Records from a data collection
**********
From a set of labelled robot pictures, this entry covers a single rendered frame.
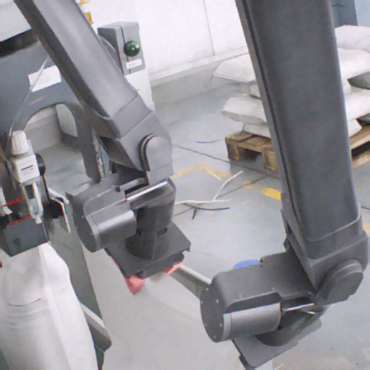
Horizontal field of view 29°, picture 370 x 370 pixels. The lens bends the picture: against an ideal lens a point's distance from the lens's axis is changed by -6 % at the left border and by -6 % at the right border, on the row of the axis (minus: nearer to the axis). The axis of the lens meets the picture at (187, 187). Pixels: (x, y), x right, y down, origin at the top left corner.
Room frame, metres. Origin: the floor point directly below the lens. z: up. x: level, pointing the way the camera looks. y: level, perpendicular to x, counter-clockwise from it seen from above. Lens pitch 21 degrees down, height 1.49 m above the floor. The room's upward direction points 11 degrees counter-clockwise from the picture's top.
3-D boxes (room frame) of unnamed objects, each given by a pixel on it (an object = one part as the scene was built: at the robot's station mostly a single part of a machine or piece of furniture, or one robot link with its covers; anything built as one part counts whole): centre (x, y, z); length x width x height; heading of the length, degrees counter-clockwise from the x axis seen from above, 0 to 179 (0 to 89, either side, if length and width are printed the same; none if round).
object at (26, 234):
**********
REQUIREMENT
The lines to copy run from the one containing "3-D boxes (room" through the last line above. Copy them exactly and include nothing else.

TASK SOLUTION
3-D boxes (room frame) of unnamed objects, each given by a pixel on it (an object = one part as the scene was built: at the robot's station mostly a single part of a machine or piece of furniture, or one robot link with its covers; anything built as one part counts whole): centre (x, y, z); length x width x height; heading of the length, degrees counter-clockwise from the x axis seen from above, 0 to 179 (0 to 89, either side, if length and width are printed the same; none if round).
object at (26, 234):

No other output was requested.